Other Important Financial Statements for a Self-Employed Individual

In addition to profit and loss, self-employed individuals should have a balance sheet (which shows all their assets, including cash accounts, and debts, including credit cards) and a general ledger report. A balance sheet is an at-a-glance representation of what the self-employed person actually has, while the general ledger is a full listing of transactions (the easiest way to check to make sure everything has been booked). Bank reconciliations should also be included, which shows that bank accounts have been properly reconciled and booked.

A profit and loss statement for a self-employed individual really isn’t any different from a profit-and-loss statement for a business. Ultimately, the profit and loss sheet is going to look very similar and will be used for the same things. 

Tools for Making Your Profit and Loss Statement

As an independent contractor or self-employed individual, how do you now begin creating your profit and loss statement? It’s the same way as most companies will make their profit and loss statements; through technology and expert knowledge. 

The Best Software for Recording Your Self-Employed Income


Many self-employed individuals use online software such as the online version of QuickBooks or FreshBooks. These software solutions are fairly easy to use and intuitive. For a self-employed individual or sole proprietorship, it will be a low monthly fee, unless there are very complicated issues such as inventory tracking. But some individuals may just be able to keep their income and expense tracking in Excel or Google Sheets, if it’s simple enough.

The advantage of using software solutions is that they can automatically pull transactions from your bank accounts or credit accounts, ensuring that you don’t miss anything. They also have built-in features that are designed to detect issues, such as accounts that haven’t been reconciled. This prevents you from potentially making mistakes with important documents such as your tax statements.

Best Practices and Habits for Self-Employment Income


For the self-employed, the most important thing is to book all your expenses. Keep all your receipts, especially in cash, and write down what they were for and why. This will also help you if you’re ever audited. If you’re audited for a genuine mistake, it’s not that big of a deal; but you need to be able to show your work.
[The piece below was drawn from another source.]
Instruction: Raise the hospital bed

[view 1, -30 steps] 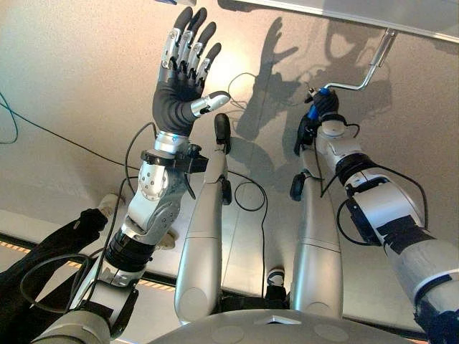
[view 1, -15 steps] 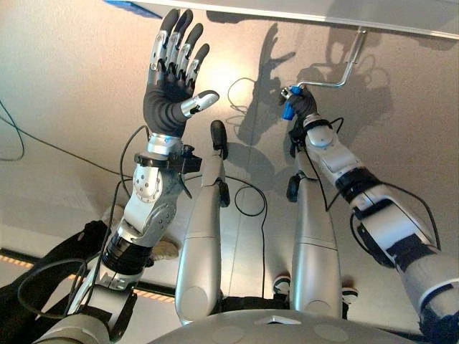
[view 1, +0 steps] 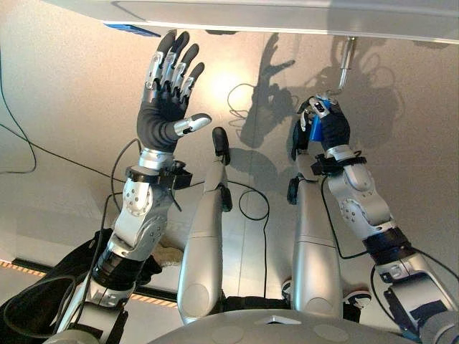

Self-employed individuals should get into the habit of entering in transactions as they occur and reconciling at least once a month, which will prevent them from falling behind. 

Working With an Accountant on Your Profit and Loss Statement for Self-Employed Income


Many people choose to work with an accountant if they are self-employed because it’s simple. When working with an accountant, the easiest method is to turn in receipts and bank statements. Phone apps can also be used to record your receipts and report them more easily. Other than that, the accountant will tell you what you need — but you should also be clear about which reports you’ll require if you have goals such as securing additional funding.

Sometimes, the easiest way to get started is to connect with a professional. They can give you the knowledge and tools you need to keep your records reconciled — or just continue to do it for you. Either way, a profit and loss statement is going to be critical for any business that wants to grow, and any individual who wants to keep track of their income, expenses, and necessary tax payments.

Key Takeaways: Profit and Loss Statement for Self Employed Income

  • Without a thorough profit and loss statement, it’s difficult to know how much you’re making — and that can complicate tax returns, loans, and decision-making.
  • Creating a profit-and-loss statement s more complex for self-employed individuals in many ways, because there are more moving parts and more to keep track of.
  • Using the right software solutions and consulting with a professional bookkeeper or accountant can help you create your profit-and-loss statement.
  • The most important aspect of building a profit-and-loss statement is to make sure that you start as soon as possible and keep up with it.